False Gospels
The Therapeutic Gospel
by Ryan Benhase on Jul.28, 2007, under False Gospels, Idolatry, Self-Esteem
It has been on my heart lately, I think, to post something about the consumeristic, selfish madness that is so evident in contemporary Western Christianity. However, I came across this post by David Powlison, which is far more detailed and pragmatic than anything I could possibly come up with on this topic. So, in the hope that God would be glorified, I’m sharing with you Powlison’s post on “The Therapeutic Gospel.” It’s a pretty long post, but it’s worth the time and effort.
The Therapeutic Gospel
What may be the most famous chapter in all of western literature portrays the appeal of a “therapeutic gospel.”
In his chapter entitled “The Grand Inquisitor,” Fyodor Dostoevsky imagines Jesus returning to sixteenth century Spain (The Brothers Karamazov, II:5:v). But Jesus is not welcomed by church authorities. The cardinal of Seville, head of the Inquisition, arrests and imprisons Jesus, condemning him to die. Why? The church has shifted course. It has decided to meet instinctual human cravings, rather than calling men to repentance. It has decided to bend its message to felt needs, rather than calling forth the high, holy, and difficult freedom of faith working through love. Jesus’ biblical example and message are deemed too hard for weak souls, and the church has decided to make it easy.
The Grand Inquisitor, representing the voice of this misguided church, interrogates Jesus in his prison cell.

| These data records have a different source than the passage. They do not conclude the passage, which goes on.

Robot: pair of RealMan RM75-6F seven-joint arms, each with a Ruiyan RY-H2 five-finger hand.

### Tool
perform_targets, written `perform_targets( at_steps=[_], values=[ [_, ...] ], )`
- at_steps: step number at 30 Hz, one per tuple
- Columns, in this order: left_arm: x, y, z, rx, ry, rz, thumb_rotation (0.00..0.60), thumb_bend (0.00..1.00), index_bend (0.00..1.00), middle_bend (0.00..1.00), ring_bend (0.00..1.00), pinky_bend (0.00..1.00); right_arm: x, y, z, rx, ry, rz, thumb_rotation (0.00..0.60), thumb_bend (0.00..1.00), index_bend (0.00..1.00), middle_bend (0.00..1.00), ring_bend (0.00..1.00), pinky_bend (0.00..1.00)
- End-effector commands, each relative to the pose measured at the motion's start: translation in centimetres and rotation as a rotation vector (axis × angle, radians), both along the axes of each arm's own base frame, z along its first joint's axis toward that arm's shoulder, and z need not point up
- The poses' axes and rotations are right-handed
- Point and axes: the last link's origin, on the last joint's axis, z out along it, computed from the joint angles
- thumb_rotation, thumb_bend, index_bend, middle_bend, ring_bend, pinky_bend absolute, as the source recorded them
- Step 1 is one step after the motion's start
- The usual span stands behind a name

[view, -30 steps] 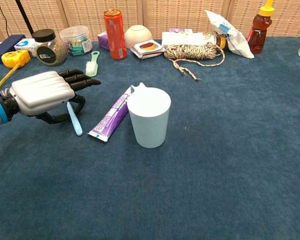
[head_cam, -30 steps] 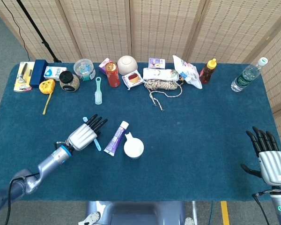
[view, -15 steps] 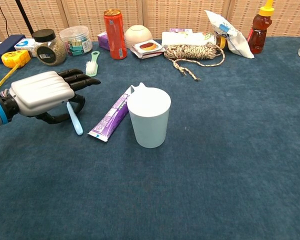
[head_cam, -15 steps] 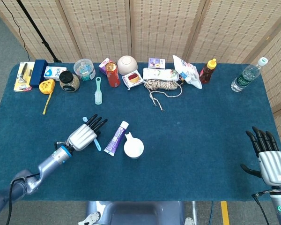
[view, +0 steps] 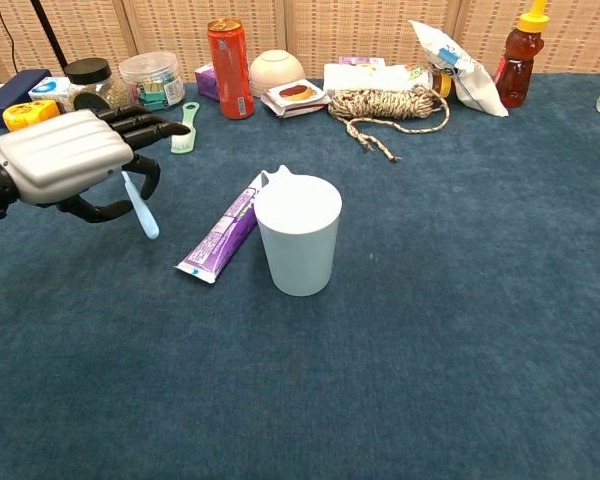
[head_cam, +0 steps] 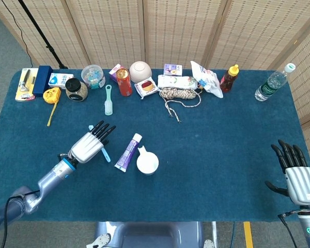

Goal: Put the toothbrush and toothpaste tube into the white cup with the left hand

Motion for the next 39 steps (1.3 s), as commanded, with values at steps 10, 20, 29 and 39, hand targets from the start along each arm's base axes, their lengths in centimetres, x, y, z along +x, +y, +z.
perform_targets(
  at_steps=[10,20,29,39],
  values=[
    [3.3,-0.3,4.7,0.016,-0.317,0.006,0.6,0.4,0.6,0.0,0.0,0.0,0.1,0.0,-0.1,0.004,0.0,0.001,0.6,0.0,0.05,0.0,0.0,0.0],
    [7.1,-2.3,7.2,-0.174,-0.679,0.122,0.6,0.4,0.6,0.0,0.0,0.0,0.1,0.1,-0.1,0.005,0.0,0.003,0.6,0.0,0.05,0.0,0.0,0.0],
    [9.3,-4.2,6.7,-0.428,-0.909,0.277,0.6,0.4,0.6,0.0,0.0,0.0,0.1,0.1,-0.1,0.007,0.001,0.002,0.6,0.0,0.05,0.0,0.0,0.0],
    [11.7,-6.1,4.9,-0.683,-1.015,0.382,0.6,0.4,0.6,0.0,0.0,0.0,0.1,0.1,-0.3,0.013,0.002,0.003,0.6,0.0,0.05,0.0,0.0,0.0]
  ],
)
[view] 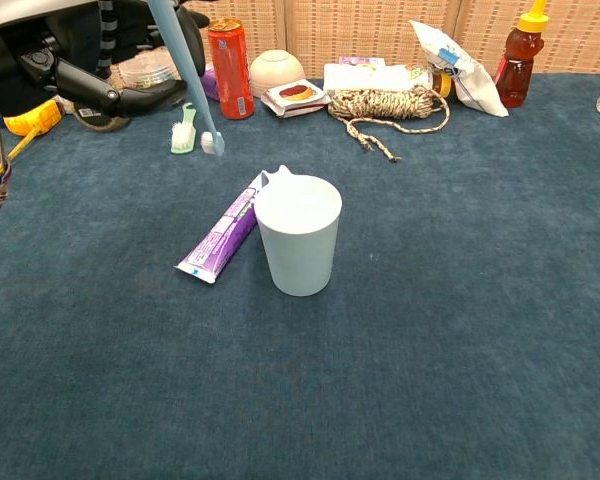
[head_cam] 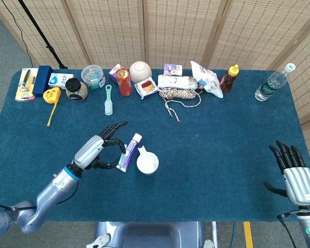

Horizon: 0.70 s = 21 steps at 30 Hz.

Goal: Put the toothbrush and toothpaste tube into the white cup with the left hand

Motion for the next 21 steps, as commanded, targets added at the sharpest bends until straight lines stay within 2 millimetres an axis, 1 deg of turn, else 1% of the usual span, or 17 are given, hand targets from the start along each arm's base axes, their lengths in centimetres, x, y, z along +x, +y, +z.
perform_targets(
  at_steps=[1,9,15,21],
  values=[
    [0.9,-0.7,-0.7,-0.072,-0.03,-0.009,0.6,0.4,0.6,0.0,0.0,0.0,0.0,0.0,0.0,0.0,0.0,-0.001,0.6,0.0,0.05,0.0,0.0,0.0],
    [2.1,-0.9,-2.2,-0.12,-0.04,0.001,0.6,0.4,0.6,0.0,0.0,0.0,-0.1,-0.1,0.0,0.002,-0.002,-0.003,0.6,0.0,0.05,0.0,0.0,0.0],
    [2.9,-0.3,-3.5,-0.161,-0.047,0.026,0.6,0.4,0.6,0.0,0.0,0.0,-0.1,-0.1,0.1,0.003,-0.005,-0.003,0.6,0.0,0.05,0.0,0.0,0.0],
    [3.7,0.8,-5.2,-0.174,-0.021,0.053,0.6,0.4,0.6,0.0,0.0,0.0,-0.2,-0.2,0.2,0.002,-0.009,-0.008,0.6,0.0,0.05,0.0,0.0,0.0]
  ],
)
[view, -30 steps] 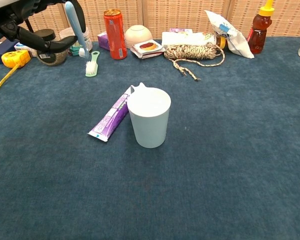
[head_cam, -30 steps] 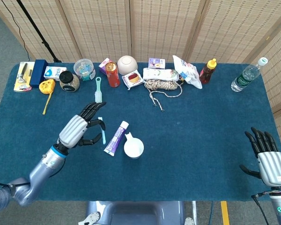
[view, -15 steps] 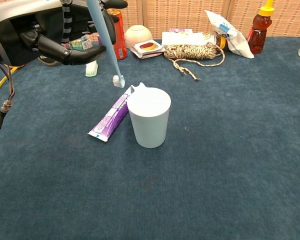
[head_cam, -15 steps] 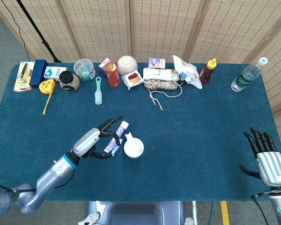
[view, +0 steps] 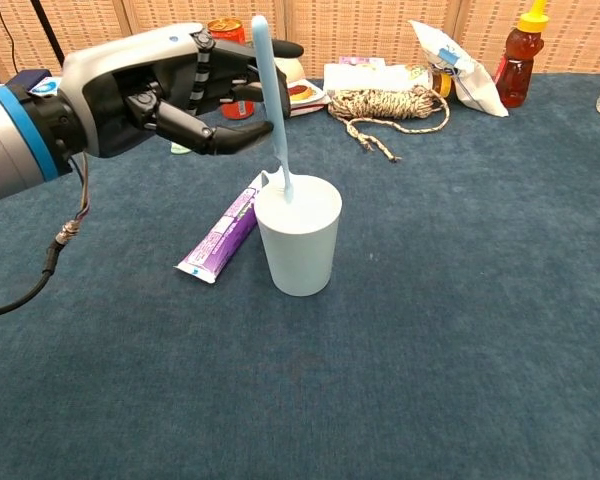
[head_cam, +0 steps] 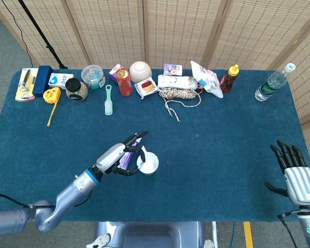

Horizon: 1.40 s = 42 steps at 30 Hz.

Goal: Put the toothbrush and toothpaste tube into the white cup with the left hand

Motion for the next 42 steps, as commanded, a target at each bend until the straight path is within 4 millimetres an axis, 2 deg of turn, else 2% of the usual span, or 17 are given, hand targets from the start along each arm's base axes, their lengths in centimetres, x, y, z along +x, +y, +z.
perform_targets(
  at_steps=[1,4,6,10,12,22,27,30,33,35,36,37,42],
  values=[
    [0.4,0.7,-1.1,-0.005,0.022,0.016,0.6,0.4,0.6,0.0,0.0,0.0,0.0,0.0,0.0,0.002,0.0,-0.001,0.6,0.0,0.05,0.0,0.0,0.0],
    [0.5,1.0,-2.1,-0.005,0.047,0.027,0.6,0.4,0.57,0.0,0.0,0.0,-0.1,-0.1,0.0,0.004,0.0,-0.001,0.6,0.0,0.05,0.0,0.0,0.0],
    [0.5,1.0,-2.5,0.001,0.057,0.027,0.6,0.4,0.47,0.0,0.0,0.0,-0.1,-0.1,0.0,0.004,0.0,-0.001,0.6,0.0,0.05,0.0,0.0,0.0],
    [0.3,0.9,-2.7,0.011,0.066,0.02,0.6,0.4,0.17,0.0,0.0,0.0,-0.1,-0.1,0.0,0.001,-0.002,-0.004,0.6,0.0,0.05,0.0,0.0,0.0],
    [0.2,0.9,-2.6,0.021,0.067,0.019,0.6,0.4,0.12,0.0,0.0,0.0,-0.1,-0.1,0.1,0.001,-0.001,-0.004,0.6,0.0,0.05,0.0,0.0,0.0],
    [-0.8,0.9,-1.9,0.044,0.08,0.017,0.6,0.4,0.09,0.0,0.0,0.0,0.0,0.0,-0.1,0.005,-0.002,0.002,0.6,0.0,0.06,0.0,0.0,0.0],
    [-1.8,1.4,0.1,0.131,0.09,-0.013,0.6,0.4,0.09,0.0,0.0,0.0,0.0,0.0,-0.1,0.003,-0.002,0.001,0.6,0.0,0.06,0.0,0.0,0.0],
    [-3.1,2.0,1.7,0.218,0.145,-0.047,0.6,0.39,0.08,0.0,0.0,0.0,0.0,0.0,-0.1,0.004,-0.004,0.002,0.6,0.0,0.06,0.0,0.0,0.0],
    [-5.3,3.0,3.1,0.324,0.292,-0.106,0.6,0.39,0.01,0.0,0.0,0.0,0.0,0.0,-0.1,0.004,-0.005,0.003,0.6,0.0,0.06,0.0,0.0,0.0],
    [-6.6,3.4,3.4,0.37,0.393,-0.144,0.6,0.38,0.0,0.0,0.0,0.0,0.1,0.0,-0.1,0.006,-0.005,0.003,0.6,0.0,0.06,0.0,0.0,0.0],
    [-7.5,3.8,3.7,0.419,0.487,-0.187,0.6,0.37,0.0,0.0,0.0,0.0,0.1,0.0,-0.2,0.008,-0.003,0.004,0.6,0.0,0.06,0.0,0.0,0.0],
    [-9.0,4.7,4.0,0.509,0.656,-0.267,0.6,0.36,0.0,0.0,0.0,0.0,0.2,0.0,-0.3,0.011,-0.002,0.006,0.6,0.0,0.06,0.0,0.0,0.0],
    [-10.2,5.8,3.4,0.605,0.816,-0.333,0.6,0.36,0.0,0.0,0.0,0.0,0.2,0.0,-0.4,0.013,0.002,0.003,0.6,0.0,0.06,0.0,0.0,0.0]
  ],
)
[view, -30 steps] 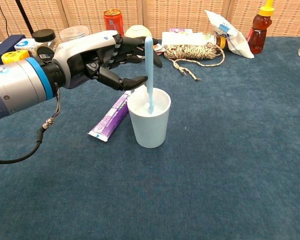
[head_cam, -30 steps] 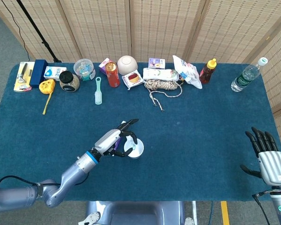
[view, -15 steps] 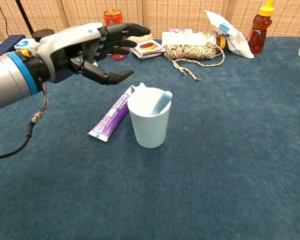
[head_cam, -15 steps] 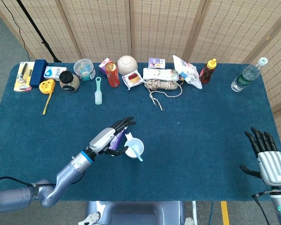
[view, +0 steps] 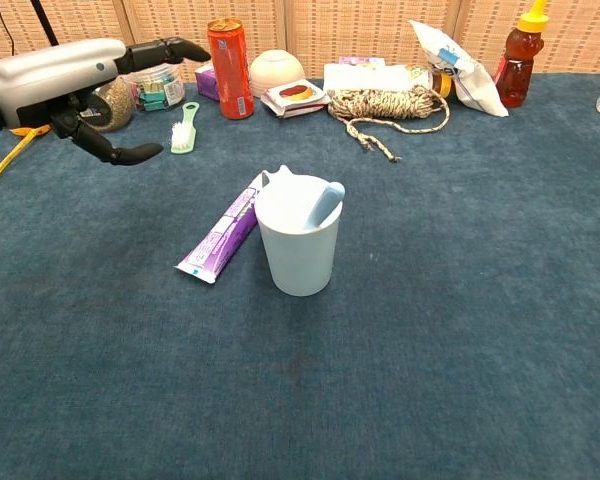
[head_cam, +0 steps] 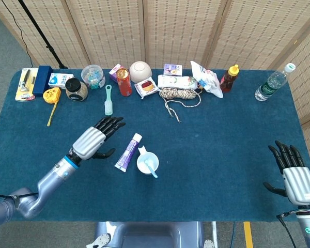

He sides with the tempter and the three questions the tempter put to Jesus in the wilderness centuries before. He says that the church will give earthly bread instead of the bread of heaven. It will offer religious magic and miracles instead of faith in the Word of God. It will exert temporal power and authority instead of serving the call to freedom. “We have corrected Your work,” the inquisitor says to Jesus.
The inquisitor’s gospel is a therapeutic gospel. It’s structured to give people what they want, not to change what they want. It centers exclusively around the welfare of man and temporal happiness. It discards the glory of God in Christ. It forfeits the narrow, difficult road that brings deep human flourishing and eternal joy. This therapeutic gospel accepts and covers for human weaknesses, seeking to ameliorate the most obvious symptoms of distress. It makes people feel better. It takes human nature as a given, because human nature is too hard to change. It does not want the King of Heaven to come down. It does not attempt to change people into lovers of God, given the truth of who Jesus is, what he is like, what he does.